Work to be completed -> Report only the number of lines in the records that contain the word "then".

(Collected data)
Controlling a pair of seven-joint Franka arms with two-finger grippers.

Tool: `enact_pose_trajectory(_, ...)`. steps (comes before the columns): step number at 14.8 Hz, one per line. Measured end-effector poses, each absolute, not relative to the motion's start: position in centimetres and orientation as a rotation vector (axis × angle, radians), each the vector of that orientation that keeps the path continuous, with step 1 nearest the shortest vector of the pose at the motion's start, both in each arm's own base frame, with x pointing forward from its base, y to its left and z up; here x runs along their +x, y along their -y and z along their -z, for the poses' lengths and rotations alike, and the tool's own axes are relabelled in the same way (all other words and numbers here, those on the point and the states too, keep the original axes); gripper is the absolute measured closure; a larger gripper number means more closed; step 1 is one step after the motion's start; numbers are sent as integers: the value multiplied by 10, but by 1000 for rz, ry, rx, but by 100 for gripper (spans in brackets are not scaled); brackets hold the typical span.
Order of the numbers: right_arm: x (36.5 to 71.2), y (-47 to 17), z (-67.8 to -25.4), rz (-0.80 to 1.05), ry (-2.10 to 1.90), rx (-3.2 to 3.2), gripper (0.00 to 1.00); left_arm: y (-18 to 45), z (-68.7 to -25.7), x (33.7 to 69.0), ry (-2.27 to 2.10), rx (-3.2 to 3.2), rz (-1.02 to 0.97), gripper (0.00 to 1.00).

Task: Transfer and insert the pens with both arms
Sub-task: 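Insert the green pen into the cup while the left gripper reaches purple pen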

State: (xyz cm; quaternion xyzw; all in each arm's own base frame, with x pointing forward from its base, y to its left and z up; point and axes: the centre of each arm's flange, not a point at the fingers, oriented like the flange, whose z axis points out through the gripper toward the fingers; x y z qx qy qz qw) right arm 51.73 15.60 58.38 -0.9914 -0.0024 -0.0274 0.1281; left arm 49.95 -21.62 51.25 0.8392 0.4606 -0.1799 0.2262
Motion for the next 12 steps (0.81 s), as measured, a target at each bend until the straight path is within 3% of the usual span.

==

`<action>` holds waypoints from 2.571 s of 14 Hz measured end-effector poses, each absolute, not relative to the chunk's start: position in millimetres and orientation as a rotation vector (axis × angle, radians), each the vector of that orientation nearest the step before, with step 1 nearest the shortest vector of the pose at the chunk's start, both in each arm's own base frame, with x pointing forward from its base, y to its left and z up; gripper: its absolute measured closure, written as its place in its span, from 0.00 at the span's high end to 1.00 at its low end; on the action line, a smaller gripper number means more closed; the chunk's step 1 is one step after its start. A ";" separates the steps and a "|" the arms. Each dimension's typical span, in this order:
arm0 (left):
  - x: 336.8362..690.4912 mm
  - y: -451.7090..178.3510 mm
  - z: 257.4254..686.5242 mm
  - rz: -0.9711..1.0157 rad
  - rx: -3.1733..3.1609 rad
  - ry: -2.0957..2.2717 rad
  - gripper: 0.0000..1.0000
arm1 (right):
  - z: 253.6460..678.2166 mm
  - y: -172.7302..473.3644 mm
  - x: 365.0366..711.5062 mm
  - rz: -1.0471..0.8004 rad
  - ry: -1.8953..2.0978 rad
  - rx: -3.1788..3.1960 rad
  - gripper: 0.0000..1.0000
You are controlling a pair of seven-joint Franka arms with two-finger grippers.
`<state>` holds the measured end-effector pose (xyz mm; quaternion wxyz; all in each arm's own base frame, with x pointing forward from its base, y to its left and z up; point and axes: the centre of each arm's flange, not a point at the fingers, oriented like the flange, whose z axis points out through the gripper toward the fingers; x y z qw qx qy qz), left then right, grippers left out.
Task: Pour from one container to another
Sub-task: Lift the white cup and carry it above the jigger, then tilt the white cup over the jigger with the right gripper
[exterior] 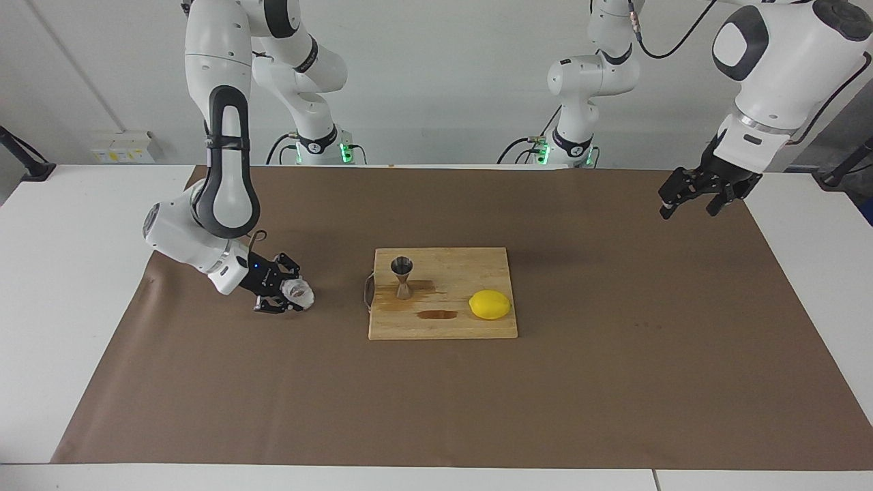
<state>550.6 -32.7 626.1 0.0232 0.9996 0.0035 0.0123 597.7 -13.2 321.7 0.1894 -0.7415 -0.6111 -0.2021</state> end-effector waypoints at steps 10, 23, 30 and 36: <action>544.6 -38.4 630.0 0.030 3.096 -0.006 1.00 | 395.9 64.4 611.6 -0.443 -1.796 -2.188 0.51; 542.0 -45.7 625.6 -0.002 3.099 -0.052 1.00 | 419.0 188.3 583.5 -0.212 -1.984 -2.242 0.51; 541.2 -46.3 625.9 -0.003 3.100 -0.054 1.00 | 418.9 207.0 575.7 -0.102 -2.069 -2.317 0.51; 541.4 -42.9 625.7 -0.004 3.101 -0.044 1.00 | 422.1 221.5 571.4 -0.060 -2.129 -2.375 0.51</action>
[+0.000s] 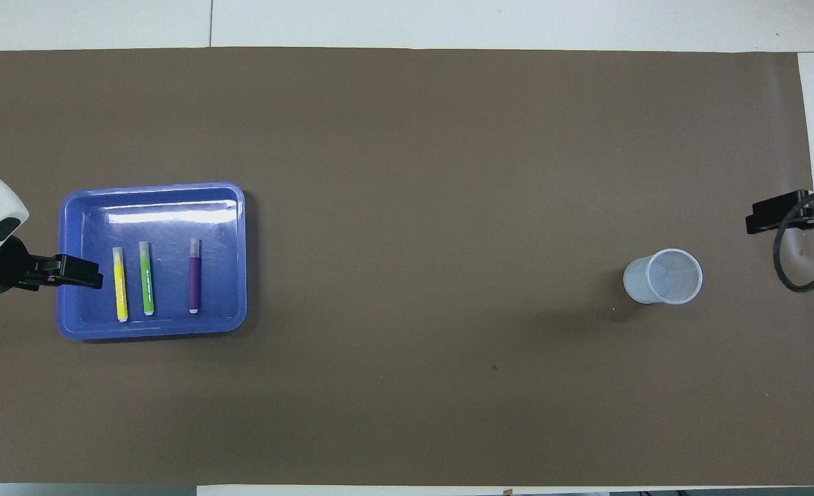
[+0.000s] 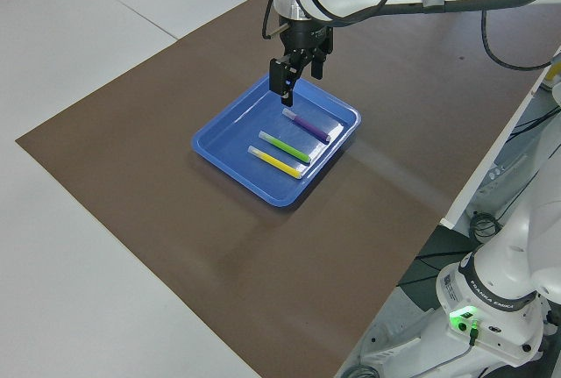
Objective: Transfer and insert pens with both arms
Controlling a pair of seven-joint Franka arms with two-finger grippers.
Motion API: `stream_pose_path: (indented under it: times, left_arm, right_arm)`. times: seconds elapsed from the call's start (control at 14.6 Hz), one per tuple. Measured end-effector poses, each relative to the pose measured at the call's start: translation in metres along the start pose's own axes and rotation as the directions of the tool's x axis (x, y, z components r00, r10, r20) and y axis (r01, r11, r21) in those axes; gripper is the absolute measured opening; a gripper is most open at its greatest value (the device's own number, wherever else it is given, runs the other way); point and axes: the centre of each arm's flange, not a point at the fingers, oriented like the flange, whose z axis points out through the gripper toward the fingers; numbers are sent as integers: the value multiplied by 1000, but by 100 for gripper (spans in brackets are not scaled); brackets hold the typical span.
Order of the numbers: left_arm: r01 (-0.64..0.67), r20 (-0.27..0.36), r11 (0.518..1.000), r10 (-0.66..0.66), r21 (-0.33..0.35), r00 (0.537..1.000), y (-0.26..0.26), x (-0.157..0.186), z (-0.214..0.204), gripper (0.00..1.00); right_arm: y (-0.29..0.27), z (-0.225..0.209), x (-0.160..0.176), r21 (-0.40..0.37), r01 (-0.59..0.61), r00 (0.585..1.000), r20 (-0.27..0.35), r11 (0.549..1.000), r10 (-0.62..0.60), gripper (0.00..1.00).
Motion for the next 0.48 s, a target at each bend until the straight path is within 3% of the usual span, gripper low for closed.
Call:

Written response -> 2